Kubernetes QoS and Priority: Protecting Your Critical Workloads
When a Kubernetes node runs out of memory, the kernel’s OOM killer will terminate processes and the kubelet will start evicting pods. But which pods get killed first? The answer depends on two systems working together: QoS classes and Priority classes.
QoS Classes: Automatic Classification
Kubernetes assigns a QoS (Quality of Service) class to every pod based entirely on how you configure resource requests and limits. You don’t set it directly - Kubernetes infers it from your pod spec.
Guaranteed: Every container in the pod has CPU and memory requests equal to their limits. This is the highest protection class.
resources:
requests:
memory: "256Mi"
cpu: "500m"
limits:
memory: "256Mi"
cpu: "500m"
Burstable: At least one container has requests or limits set, but they’re not equal. The pod can burst above its requests up to its limits (or node capacity if no limit is set).
resources:
requests:
memory: "128Mi"
cpu: "250m"
limits:
memory: "512Mi"
cpu: "1000m"
BestEffort: No requests or limits set on any container. These pods get whatever resources are available and are first in line for eviction.
You can check a pod’s QoS class with:
kubectl get pod <name> -o jsonpath='{.status.qosClass}'
For the full rules on how Kubernetes determines QoS class, see the official documentation.
Why Guaranteed Gets Special Treatment
When you set requests equal to limits, Kubernetes treats those resources as fully reserved. Even if your Guaranteed pod is idle, other pods cannot use those resources. This is less efficient from a cluster utilization perspective, but it gives you predictable performance.
The bigger benefit for the type of workloads we run comes under memory pressure. The Linux kernel assigns each process an oom_score_adj value that influences which processes the OOM killer targets first. Kubernetes sets this value based on QoS class - Guaranteed pods get a very low score, making them unlikely to be killed. BestEffort pods get the maximum score, making them first targets.
The exact values and calculation are documented in the node out-of-memory behavior section of the Kubernetes docs.

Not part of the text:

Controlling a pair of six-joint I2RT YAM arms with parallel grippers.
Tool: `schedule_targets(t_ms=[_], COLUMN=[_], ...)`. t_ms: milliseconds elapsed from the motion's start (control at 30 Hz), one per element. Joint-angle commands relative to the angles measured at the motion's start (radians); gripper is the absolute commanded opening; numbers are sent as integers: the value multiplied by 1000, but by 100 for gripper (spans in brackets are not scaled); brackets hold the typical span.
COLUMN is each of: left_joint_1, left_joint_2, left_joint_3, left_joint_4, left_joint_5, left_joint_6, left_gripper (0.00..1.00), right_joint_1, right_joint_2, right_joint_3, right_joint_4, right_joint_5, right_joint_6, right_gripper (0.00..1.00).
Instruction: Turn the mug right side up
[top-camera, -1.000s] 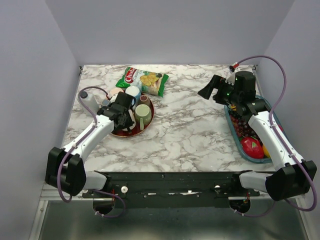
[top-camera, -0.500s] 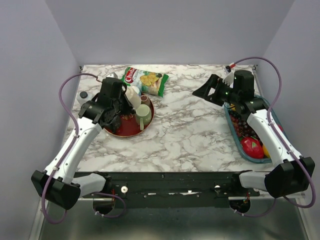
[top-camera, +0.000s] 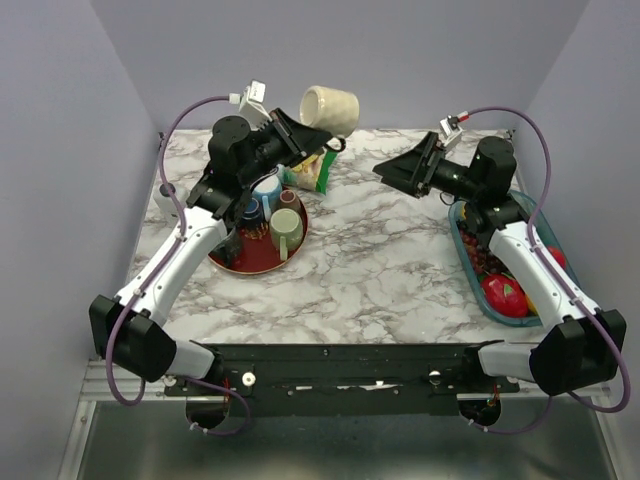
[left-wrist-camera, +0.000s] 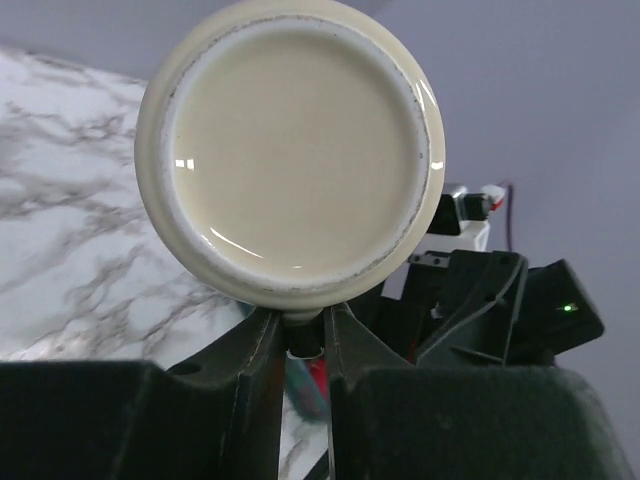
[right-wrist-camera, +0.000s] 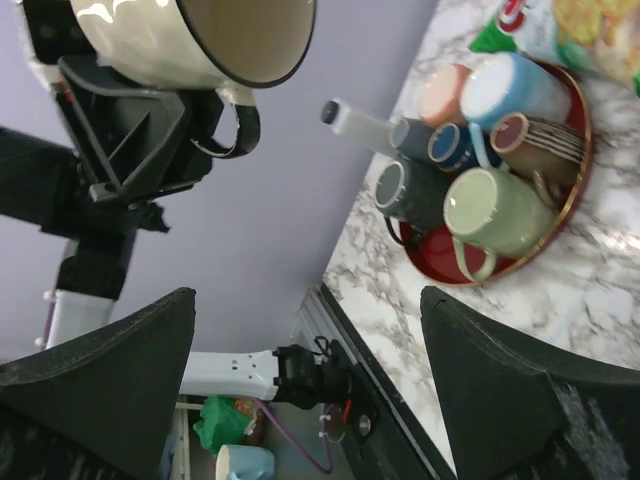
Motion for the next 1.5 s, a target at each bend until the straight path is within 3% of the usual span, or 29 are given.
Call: schedule_targets(t_ms=[0,133,267,567,700,1000,1267,1300,1467], left_joint_1=[-30,-67,-106,-144,-150,-161,-162,-164,-172], left_joint_2=[50,94,111,114,109,109,114,114,126], left_joint_3=[83,100,119,105,94,79,71,69,88], left_joint_4=[408,552,563,583,580,579,582,590,579], left_joint_5=[129,140,130,116,113,123,132,139,192], left_joint_6=[-162,-253,-247,-234,-230,-222,-220,-219,-176], left_gripper=[0,0,0,0,0,0,0,0,0], right_joint_1=[27,51,56,56,56,60,62,62,62], right_joint_2=[-17,-11,1,24,29,41,35,35,20], right_joint_3=[52,109,149,155,136,127,115,118,143], right_joint_4=[188,196,248,409,452,501,456,439,331], right_joint_5=[-37,24,43,53,73,113,152,159,205], right_joint_6=[82,50,76,194,238,264,257,239,176], right_gripper=[100,99,95,73,57,54,17,4,1])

Priority Classes: Explicit Importance
While QoS is automatic, Priority classes are something you explicitly assign. You create a PriorityClass resource and reference it in your pod spec:
apiVersion: scheduling.k8s.io/v1
kind: PriorityClass
metadata:
name: high-priority
value: 1000000
globalDefault: false
description: "For user-facing HTTP services"
---
apiVersion: scheduling.k8s.io/v1
kind: PriorityClass
metadata:
name: low-priority
value: 100000
globalDefault: false
description: "For background processing"
Then in your deployment:
spec:
template:
spec:
priorityClassName: high-priority
Priority affects two things: scheduling order (higher priority pods get scheduled first) and preemption (higher priority pods can kick out lower priority pods to make room).

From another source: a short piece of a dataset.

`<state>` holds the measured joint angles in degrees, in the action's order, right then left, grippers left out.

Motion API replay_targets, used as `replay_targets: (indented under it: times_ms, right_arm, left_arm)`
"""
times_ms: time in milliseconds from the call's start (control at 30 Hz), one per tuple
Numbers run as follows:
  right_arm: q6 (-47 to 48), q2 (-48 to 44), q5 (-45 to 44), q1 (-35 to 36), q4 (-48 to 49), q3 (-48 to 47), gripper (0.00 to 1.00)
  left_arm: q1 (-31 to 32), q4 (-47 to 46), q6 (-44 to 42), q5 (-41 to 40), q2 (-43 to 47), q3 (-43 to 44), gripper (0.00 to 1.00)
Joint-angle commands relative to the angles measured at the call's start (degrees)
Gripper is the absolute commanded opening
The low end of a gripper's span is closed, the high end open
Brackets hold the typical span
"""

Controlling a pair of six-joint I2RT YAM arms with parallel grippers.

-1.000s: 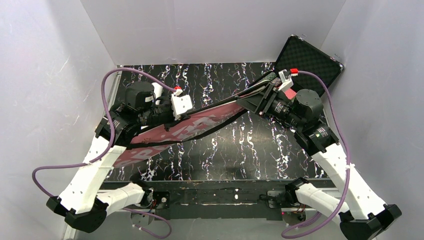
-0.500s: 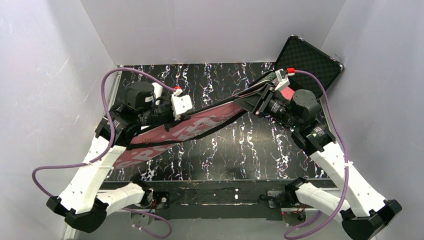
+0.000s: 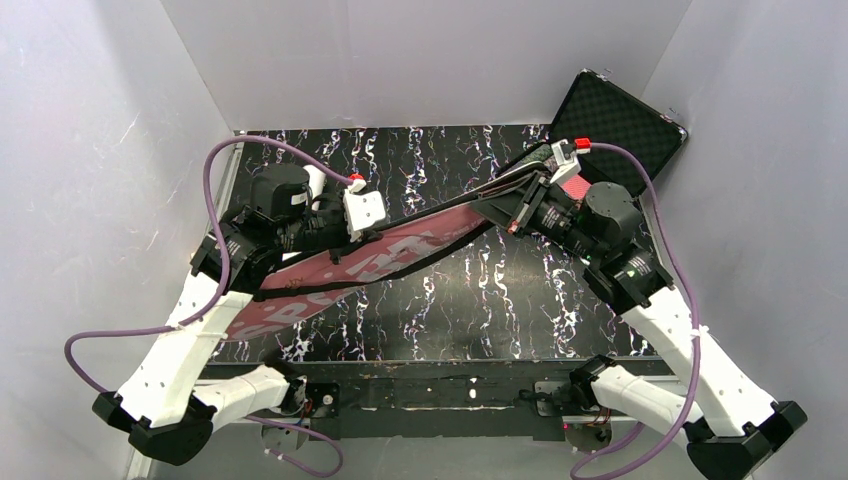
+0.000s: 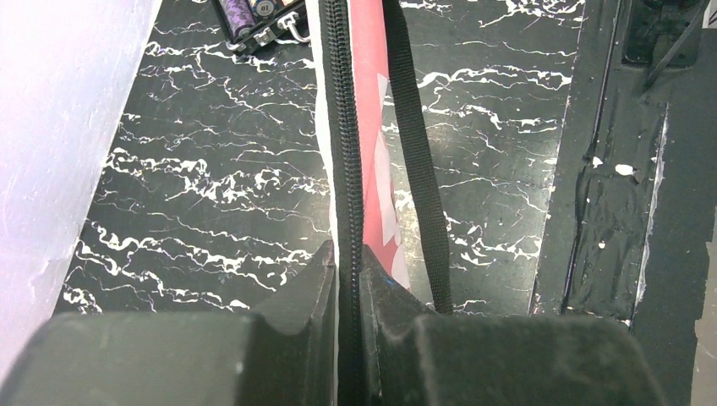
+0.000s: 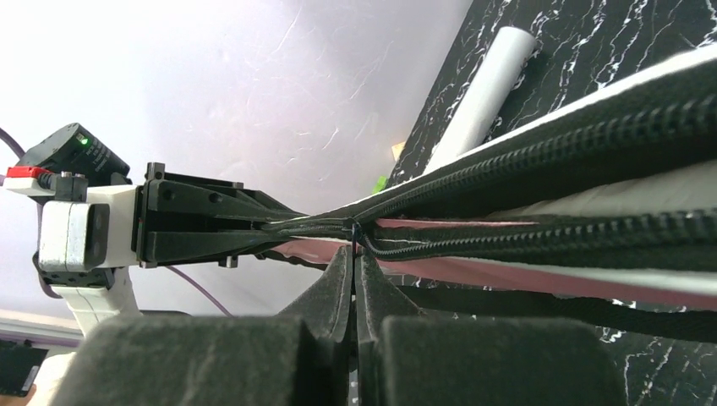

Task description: Pack up the badminton gear

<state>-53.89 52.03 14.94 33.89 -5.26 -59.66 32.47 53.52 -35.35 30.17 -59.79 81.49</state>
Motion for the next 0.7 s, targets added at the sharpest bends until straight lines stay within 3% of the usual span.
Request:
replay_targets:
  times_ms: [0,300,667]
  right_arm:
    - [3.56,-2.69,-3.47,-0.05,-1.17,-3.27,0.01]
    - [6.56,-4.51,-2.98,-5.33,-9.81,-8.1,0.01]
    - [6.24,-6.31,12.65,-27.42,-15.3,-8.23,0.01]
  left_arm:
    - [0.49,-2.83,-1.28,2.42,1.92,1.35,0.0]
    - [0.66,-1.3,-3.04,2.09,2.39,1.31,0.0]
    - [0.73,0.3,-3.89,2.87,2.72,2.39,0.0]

At work we use this to differentiate between deployments that serve HTTP traffic versus deployments that handle background processing like RabbitMQ consumers. The HTTP-serving deployments get a higher priority class. When the cluster is resource-constrained, the scheduler will preempt background workers to make room for API pods. Users notice when the API is slow; they don’t notice if a background job takes an extra minute.
How They Work Together
The rule of thumb:
- Priority decides who gets a seat on the bus (scheduling) and who gets kicked off if someone more important shows up (preemption).
- QoS decides who gets thrown off the bus if the engine starts smoking (resource pressure eviction).
While the kubelet considers Priority as a tiebreaker during its eviction process, the Linux kernel OOM killer does not. If the node hits a hard memory wall, the kernel will kill a high-priority BestEffort pod before a low-priority Guaranteed pod every time.
The exception is pods with system-node-critical or system-cluster-critical priority classes - these are never evicted by the kubelet regardless of QoS class.
In practice, preemption rarely happens in our clusters. Karpenter provisions new nodes as needed without hard upper limits, and our ResourceQuotas are generous enough that we don’t hit namespace-level constraints. Preemption mostly matters when capacity is genuinely scarce - during cloud provider outages or if you’ve capped your node count for cost control.
Practical Guidelines
For our HTTP-serving deployments, we use:
- Guaranteed QoS (requests = limits)
- High priority class
- This ensures they get scheduled first, survive preemption, and are last to be killed under memory pressure
For background workers (RabbitMQ consumers, batch jobs):
- Burstable QoS (lower requests, higher limits to allow bursting)
- Lower priority class
- These can be preempted if needed, and will be evicted before the HTTP services
We avoid BestEffort in production entirely. It’s fine for development clusters or throwaway debugging pods, but any workload you care about should have at least requests defined. You can enforce this with a ResourceQuota that specifies compute resources - pods without requests/limits will be rejected.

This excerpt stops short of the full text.